WORK REQUIRED:
Return each line of the material below exactly. Begin at the first and end on the line with "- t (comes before".

INFORMATION SUPPLIED:
++++++
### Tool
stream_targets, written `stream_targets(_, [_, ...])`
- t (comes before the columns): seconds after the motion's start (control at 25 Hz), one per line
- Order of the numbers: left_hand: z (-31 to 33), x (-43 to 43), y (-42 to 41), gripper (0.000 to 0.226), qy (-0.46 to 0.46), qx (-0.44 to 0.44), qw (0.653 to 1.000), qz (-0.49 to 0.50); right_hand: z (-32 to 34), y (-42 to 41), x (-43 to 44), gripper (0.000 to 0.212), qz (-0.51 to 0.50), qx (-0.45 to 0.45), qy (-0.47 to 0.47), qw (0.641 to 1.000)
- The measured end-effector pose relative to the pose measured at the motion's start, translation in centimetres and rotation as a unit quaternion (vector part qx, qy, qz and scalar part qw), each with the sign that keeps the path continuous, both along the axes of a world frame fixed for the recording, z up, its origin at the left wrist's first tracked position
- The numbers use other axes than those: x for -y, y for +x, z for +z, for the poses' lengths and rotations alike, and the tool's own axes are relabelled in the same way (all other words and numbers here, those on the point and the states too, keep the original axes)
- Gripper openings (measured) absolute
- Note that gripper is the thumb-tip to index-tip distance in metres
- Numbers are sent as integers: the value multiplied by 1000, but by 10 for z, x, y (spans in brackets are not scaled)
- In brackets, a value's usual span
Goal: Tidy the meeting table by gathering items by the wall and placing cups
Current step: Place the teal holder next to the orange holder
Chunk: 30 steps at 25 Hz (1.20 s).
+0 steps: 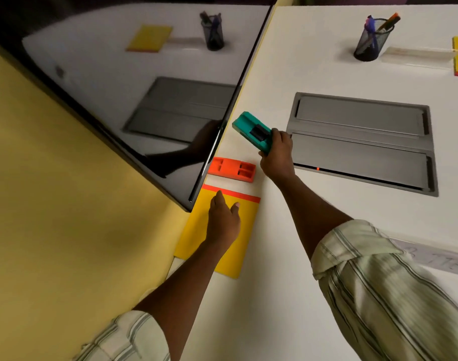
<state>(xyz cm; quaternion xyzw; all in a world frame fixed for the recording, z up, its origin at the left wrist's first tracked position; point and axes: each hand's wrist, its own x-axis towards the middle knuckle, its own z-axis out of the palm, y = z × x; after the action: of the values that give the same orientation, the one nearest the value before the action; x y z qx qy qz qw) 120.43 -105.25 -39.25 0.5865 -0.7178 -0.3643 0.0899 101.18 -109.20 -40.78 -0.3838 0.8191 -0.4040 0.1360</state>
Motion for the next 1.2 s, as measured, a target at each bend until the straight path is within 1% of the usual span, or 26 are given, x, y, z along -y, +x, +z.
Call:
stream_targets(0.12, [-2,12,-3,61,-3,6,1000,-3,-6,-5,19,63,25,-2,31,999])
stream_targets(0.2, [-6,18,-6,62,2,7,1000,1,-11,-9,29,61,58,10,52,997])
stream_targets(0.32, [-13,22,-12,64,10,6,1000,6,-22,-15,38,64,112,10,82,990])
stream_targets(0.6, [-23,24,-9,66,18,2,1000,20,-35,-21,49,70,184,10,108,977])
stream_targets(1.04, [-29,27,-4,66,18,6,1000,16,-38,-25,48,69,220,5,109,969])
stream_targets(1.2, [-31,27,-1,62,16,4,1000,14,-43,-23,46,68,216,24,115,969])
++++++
TASK RESPONSE:
### Tool
stream_targets, written `stream_targets(_, [_, ...])`
- t (comes before the columns): seconds after the motion's start (control at 25 Hz), one per line

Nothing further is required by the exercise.